Return the full set of entries below exactly, leaving every image out.

Data records
┌────────
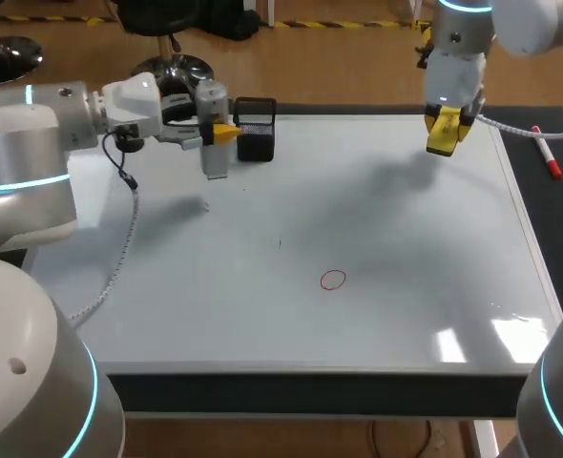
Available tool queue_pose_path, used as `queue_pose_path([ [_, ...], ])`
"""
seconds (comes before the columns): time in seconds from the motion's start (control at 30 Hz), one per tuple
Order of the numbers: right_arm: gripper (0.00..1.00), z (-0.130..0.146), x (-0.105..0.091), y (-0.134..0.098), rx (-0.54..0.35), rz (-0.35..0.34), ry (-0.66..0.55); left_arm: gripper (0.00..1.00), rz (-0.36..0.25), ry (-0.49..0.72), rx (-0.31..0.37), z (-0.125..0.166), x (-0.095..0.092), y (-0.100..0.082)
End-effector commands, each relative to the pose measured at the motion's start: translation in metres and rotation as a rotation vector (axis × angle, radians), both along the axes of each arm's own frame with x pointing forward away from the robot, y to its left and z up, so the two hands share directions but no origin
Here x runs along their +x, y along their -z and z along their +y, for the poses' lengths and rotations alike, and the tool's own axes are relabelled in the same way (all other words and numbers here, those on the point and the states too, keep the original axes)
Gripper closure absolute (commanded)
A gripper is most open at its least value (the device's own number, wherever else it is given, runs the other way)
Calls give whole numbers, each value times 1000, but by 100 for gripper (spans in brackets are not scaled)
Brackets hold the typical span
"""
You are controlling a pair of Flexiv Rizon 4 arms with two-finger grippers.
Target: Pick up the inspection probe, press it on each red-marked spot on the whiteboard one by one, put down the probe, pick up the eraser, and wipe off all the red marks.
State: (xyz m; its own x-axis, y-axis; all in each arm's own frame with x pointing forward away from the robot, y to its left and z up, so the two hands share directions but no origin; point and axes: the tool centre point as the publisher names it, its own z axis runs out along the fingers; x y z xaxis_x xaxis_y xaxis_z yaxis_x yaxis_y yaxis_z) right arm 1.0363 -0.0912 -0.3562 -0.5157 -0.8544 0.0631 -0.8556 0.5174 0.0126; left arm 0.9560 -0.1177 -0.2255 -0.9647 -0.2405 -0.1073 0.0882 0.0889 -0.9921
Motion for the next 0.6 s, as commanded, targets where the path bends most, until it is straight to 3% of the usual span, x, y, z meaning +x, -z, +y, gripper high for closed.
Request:
queue_pose_path([
  [0.03,100,-1,0,-1,-3,0,-2,100,-9,17,-6,-17,-14,-6],
  [0.3,100,-1,0,-1,-3,0,-2,100,-25,98,-36,-45,-45,-17],
  [0.6,100,-1,0,-1,-3,0,-2,100,11,211,-57,-76,-79,-11],
])
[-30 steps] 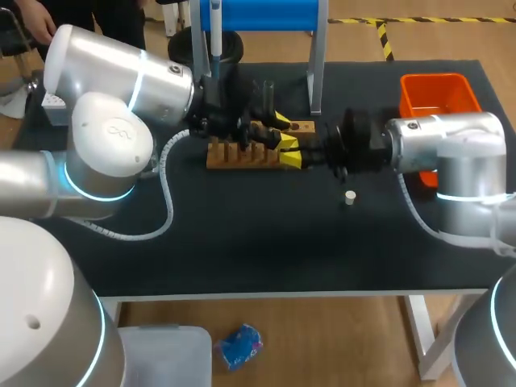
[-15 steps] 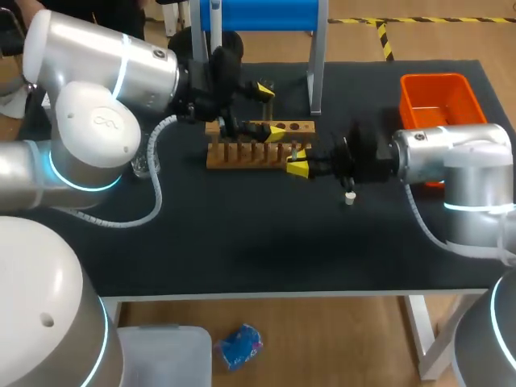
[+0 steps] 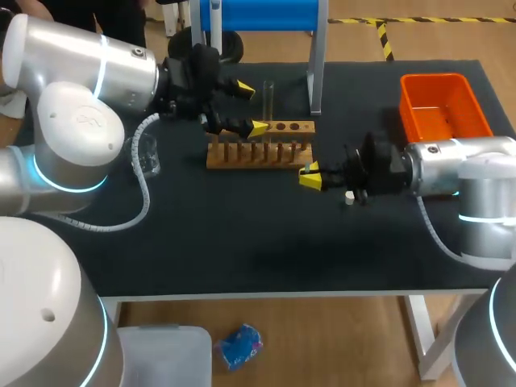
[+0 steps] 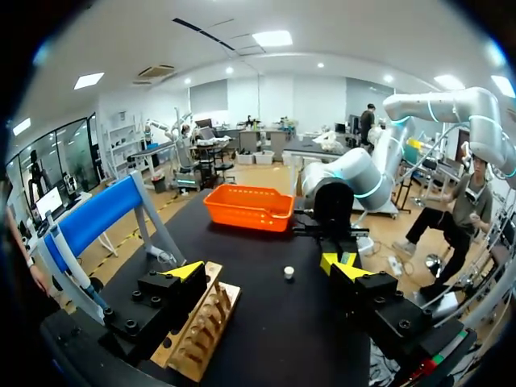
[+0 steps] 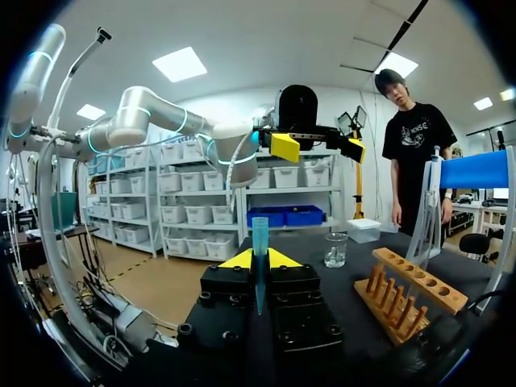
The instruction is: Invert the test tube, pick up the pipette, mount the tip to pipette, aspirate from beaker and dispense into the tube, eject the tip, return the pipette, and cap with the stopper.
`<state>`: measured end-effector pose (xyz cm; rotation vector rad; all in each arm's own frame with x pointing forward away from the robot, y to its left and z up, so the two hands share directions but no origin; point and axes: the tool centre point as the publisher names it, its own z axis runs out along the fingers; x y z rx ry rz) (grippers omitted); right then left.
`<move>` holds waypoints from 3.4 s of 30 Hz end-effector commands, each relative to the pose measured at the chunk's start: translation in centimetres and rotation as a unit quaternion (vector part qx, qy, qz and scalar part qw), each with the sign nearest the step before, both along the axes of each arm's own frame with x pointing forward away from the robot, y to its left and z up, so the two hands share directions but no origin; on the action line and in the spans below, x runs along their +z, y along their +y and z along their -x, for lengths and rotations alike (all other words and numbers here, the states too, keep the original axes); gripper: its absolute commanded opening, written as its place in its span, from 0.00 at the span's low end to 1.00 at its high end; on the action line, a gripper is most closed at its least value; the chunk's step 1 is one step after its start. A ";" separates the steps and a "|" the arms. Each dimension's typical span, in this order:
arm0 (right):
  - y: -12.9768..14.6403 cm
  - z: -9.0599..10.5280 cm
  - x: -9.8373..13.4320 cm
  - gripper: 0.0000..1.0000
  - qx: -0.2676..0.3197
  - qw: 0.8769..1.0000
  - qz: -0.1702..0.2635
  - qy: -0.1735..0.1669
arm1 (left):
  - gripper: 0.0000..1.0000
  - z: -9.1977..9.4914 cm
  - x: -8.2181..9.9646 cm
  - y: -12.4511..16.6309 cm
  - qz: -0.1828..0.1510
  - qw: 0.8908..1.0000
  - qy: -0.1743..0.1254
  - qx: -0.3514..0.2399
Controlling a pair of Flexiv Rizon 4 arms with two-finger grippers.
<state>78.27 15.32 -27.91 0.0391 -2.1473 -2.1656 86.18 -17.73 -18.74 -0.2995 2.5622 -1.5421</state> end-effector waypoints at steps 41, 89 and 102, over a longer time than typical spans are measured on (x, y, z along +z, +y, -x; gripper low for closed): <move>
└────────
RESPONSE
Available tool queue_pose_path, used as `queue_pose_path([ [_, ...], ])`
"""
seconds (comes before the columns): time in seconds from the motion's start (control at 30 Hz), one per tuple
Order of the numbers: right_arm: gripper (0.00..1.00), z (-0.130..0.146), x (-0.105..0.091), y (-0.134..0.098), rx (-0.54..0.35), rz (-0.35..0.34), ry (-0.66..0.55); left_arm: gripper (0.00..1.00), rz (-0.36..0.25), ry (-0.49..0.72), rx (-0.31..0.37), z (-0.125..0.166), x (-0.095..0.092), y (-0.100..0.082)
End-effector commands, each relative to the pose measured at the motion's start: translation in metres and rotation as a rotation vector (axis × angle, radians), both along the axes of each arm's own frame with x pointing forward away from the robot, y to its left and z up, so the two hands share directions but no origin
Here x runs along their +x, y along their -z and z along their +y, for the poses' lengths and rotations alike, and the tool's own axes are relabelled in the same way (all other words and numbers here, those on the point and the states too, keep the original axes)
Gripper closure absolute (commanded)
A gripper is most open at its least value (the device's own number, wherever else it is given, runs the other way)
Calls give whole numbers, each value times 1000, but by 100 for gripper (spans in brackets are not scaled)
Brackets hold the typical span
"""
You are controlling a pair of Flexiv Rizon 4 arms with two-finger grippers.
Target: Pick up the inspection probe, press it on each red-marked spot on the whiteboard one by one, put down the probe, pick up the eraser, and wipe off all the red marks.
State: (xyz m; its own x-axis, y-axis; all in each arm's own frame with x pointing forward away from the robot, y to its left and z up, so the two hands share directions but no origin; point and axes: the tool centre point as the publisher names it, its own z axis runs out along the fingers; x y z xaxis_x xaxis_y xaxis_z yaxis_x yaxis_y yaxis_z) right arm 1.0363 -0.0912 -0.3562 -0.5157 -0.8544 0.0631 -0.8556 0.5174 0.0126; left arm 0.9560 -0.1177 -0.2255 -0.9647 -0.2405 -0.1073 0.0882 0.0889 -0.9921
Motion for the next 0.6 s, as commanded, targets where the path bends most, until it is straight to 3% of the usual span, x, y, z meaning +x, -z, +y, gripper high for closed.
Request:
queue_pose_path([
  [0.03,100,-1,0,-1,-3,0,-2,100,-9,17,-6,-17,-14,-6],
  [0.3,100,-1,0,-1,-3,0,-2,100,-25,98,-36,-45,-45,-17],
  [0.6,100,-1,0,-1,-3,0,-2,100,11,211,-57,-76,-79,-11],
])
[-30 steps] 
[-15 steps] 
[+0 steps] 
[+0 steps] 
[+0 steps] 
The instruction is: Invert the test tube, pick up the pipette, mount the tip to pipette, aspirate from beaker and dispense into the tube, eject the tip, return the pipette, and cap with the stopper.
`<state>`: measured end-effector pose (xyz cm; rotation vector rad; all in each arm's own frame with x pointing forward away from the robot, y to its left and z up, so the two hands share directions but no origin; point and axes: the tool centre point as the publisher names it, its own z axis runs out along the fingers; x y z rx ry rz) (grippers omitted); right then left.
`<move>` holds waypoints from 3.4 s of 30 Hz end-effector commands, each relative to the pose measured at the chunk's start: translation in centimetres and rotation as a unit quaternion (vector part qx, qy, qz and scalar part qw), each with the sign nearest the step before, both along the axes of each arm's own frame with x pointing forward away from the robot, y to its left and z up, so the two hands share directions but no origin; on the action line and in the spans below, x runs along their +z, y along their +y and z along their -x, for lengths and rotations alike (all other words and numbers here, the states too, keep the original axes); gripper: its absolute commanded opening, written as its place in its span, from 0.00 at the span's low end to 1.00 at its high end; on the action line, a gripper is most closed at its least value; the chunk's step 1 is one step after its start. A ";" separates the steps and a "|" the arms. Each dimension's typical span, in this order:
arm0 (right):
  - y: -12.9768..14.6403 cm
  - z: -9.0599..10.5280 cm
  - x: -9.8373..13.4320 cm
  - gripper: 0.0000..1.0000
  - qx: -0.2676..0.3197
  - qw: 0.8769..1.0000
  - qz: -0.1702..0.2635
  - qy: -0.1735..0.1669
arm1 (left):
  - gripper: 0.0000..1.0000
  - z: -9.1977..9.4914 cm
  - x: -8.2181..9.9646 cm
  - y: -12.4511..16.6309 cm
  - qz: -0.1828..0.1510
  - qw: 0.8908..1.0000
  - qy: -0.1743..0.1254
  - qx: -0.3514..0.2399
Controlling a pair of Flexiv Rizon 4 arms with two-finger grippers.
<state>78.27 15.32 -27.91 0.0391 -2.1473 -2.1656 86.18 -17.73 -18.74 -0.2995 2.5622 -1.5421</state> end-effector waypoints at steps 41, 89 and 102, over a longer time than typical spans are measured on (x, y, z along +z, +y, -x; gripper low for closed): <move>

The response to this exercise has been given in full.